Wednesday, February 09, 2005

Lessons Learned: Getting data about the "nptech" tag

After poking around and convincing myself I couldn't find the answer on the web, I posted a request for tag analysis help to the del.icio.us discussion list. I wanted the helped I'd asked for here.

I found that I couldn't get what I wanted. At least not in some highly elegant organized way. I can port the html of the nptech pages into CSV and go from there with some initial analysis.

But I got a lot more.

Through the discussion (I have 30 emails in the thread though some of them were off-list), I learned a lot about a big flow in the experiment and ways to think about getting past to that flaw.*

The flaw, at least as I read it, is the relative obscurity and arbitrary nature of the "nptech" tag excludes any users who don't find out about the tag directly (via listserv or blog posts, for example) or who don't tag surf to it and then begin to use it.
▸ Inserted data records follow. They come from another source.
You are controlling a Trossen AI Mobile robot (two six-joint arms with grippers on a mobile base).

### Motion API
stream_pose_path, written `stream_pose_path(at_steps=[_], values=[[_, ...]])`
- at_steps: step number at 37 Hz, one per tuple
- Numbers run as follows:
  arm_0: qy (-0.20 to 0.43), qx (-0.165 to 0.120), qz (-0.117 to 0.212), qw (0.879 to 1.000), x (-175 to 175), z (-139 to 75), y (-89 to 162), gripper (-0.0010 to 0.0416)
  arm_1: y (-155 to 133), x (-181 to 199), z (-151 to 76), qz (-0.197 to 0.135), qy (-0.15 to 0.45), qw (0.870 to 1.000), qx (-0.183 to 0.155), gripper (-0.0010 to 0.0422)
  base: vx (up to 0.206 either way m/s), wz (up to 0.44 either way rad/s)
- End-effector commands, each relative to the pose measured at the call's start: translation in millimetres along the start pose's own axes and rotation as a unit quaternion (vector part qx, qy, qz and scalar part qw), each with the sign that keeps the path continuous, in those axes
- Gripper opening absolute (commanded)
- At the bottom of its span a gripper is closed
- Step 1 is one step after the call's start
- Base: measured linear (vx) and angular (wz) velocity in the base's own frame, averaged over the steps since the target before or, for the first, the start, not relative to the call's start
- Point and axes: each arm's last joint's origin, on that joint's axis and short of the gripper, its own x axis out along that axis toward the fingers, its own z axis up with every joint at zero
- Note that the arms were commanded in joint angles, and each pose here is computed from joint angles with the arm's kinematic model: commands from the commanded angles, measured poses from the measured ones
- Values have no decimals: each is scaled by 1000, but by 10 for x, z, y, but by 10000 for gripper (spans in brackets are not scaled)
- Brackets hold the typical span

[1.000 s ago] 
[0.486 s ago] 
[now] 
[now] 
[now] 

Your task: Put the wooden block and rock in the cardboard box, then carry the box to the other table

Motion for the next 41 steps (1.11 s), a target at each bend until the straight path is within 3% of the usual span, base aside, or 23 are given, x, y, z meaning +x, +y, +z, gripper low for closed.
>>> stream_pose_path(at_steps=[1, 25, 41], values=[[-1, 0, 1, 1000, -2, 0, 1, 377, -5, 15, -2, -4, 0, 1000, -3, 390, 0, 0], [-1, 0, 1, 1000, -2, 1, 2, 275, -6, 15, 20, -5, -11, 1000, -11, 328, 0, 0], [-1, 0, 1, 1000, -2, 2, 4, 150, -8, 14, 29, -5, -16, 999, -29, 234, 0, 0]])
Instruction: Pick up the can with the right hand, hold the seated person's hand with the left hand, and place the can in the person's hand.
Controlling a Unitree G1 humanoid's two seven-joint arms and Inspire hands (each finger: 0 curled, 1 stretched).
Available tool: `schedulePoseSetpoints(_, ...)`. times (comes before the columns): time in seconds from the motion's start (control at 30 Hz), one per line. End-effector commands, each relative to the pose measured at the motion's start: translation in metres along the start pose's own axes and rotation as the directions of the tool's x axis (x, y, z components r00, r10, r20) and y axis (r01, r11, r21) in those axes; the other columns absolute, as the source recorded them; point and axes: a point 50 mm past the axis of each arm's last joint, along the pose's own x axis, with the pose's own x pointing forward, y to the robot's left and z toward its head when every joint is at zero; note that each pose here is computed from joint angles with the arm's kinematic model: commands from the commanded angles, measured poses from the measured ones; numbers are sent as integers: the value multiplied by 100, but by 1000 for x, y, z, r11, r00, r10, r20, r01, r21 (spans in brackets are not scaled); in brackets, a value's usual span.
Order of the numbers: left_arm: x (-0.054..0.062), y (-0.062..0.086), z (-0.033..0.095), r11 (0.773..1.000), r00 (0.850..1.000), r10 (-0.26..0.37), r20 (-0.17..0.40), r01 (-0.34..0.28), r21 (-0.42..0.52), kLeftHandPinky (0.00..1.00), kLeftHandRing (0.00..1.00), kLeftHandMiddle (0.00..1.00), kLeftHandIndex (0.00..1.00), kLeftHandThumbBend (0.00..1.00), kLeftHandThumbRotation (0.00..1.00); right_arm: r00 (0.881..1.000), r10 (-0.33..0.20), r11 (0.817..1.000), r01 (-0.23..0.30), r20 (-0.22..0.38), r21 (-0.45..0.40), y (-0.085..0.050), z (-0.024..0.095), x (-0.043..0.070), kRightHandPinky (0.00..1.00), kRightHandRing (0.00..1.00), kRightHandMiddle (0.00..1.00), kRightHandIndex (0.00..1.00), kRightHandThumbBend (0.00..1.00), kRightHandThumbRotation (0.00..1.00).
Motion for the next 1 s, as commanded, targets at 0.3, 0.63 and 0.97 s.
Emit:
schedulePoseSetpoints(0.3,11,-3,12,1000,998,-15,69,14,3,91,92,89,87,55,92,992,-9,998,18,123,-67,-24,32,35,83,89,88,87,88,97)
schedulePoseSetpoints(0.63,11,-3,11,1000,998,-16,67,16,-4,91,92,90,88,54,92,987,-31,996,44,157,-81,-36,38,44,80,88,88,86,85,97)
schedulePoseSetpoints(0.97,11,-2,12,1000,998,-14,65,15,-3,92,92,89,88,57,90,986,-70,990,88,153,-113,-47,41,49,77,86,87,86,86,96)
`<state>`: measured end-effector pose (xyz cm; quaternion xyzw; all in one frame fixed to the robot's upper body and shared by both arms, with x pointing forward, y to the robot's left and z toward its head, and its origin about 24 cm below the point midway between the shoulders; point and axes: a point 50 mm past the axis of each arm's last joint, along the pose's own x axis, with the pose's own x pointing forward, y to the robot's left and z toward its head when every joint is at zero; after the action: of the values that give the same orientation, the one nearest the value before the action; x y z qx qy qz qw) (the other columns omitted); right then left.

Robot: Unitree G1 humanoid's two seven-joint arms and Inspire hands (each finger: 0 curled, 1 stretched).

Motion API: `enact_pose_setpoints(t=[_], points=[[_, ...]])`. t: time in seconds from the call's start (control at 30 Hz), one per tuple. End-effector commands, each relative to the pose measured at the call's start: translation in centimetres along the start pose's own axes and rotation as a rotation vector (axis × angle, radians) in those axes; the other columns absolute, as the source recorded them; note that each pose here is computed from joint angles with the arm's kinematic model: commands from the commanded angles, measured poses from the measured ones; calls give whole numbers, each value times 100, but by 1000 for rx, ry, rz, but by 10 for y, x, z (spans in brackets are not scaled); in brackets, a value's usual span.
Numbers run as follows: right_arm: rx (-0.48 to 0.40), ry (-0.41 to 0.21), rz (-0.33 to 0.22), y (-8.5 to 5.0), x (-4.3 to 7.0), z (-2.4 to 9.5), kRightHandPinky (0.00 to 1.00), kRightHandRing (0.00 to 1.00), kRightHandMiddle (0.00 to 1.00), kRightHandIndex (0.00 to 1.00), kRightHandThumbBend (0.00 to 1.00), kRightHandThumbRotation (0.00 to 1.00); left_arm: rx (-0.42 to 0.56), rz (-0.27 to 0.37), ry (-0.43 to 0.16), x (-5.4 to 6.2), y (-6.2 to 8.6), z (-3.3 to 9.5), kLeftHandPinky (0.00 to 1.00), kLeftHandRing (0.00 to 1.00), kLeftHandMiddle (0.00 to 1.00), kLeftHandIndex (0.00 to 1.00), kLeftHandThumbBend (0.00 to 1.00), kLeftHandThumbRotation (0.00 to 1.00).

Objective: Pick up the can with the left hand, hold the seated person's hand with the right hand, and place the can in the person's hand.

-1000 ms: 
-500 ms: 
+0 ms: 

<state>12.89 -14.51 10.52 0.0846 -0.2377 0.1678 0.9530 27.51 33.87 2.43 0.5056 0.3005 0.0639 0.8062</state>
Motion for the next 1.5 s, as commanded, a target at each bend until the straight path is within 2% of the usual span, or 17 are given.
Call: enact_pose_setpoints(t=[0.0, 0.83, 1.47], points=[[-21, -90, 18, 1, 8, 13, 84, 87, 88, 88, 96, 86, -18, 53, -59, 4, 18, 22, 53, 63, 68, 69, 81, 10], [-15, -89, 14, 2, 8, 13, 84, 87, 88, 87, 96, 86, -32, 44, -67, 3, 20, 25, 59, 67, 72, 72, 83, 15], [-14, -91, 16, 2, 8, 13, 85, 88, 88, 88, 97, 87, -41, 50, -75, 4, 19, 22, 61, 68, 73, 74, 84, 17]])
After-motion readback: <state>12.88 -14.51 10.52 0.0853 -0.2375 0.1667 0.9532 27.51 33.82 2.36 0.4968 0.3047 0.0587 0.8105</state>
So the initial project goals:

  1. collect bookmarks having to do with nonprofit technology;
  2. find unknown users;
  3. provide a weighting, represented by the number of users bookmarking an item, for bookmarks; and,
  4. collect descriptive words to inform a more formal taxonomy project.

are undermined by the exclusive nature of the proposed unifying tag.

This leads me to the conclusion that, once some tag analysis has been done, we should do some analysis on the most bookmarked URLs to stretch beyond the users who use "nptech." That will certainly inform the first three goals. But it will really inform that last. We will be able to collect additional words and word groups for the taxonomy process.

Today was, in my book, an absolutely fabulous learning day.

*It's my policy not to quote anything that I haven't been given express permission to quote and/or can't be linked to on the web.
update:Thanks to a hybernautics I found the delicious-discuss archives. You can view the thread tag analysis help that provided much of the thought behind this post.

(in: nptech_about, tagging, classification)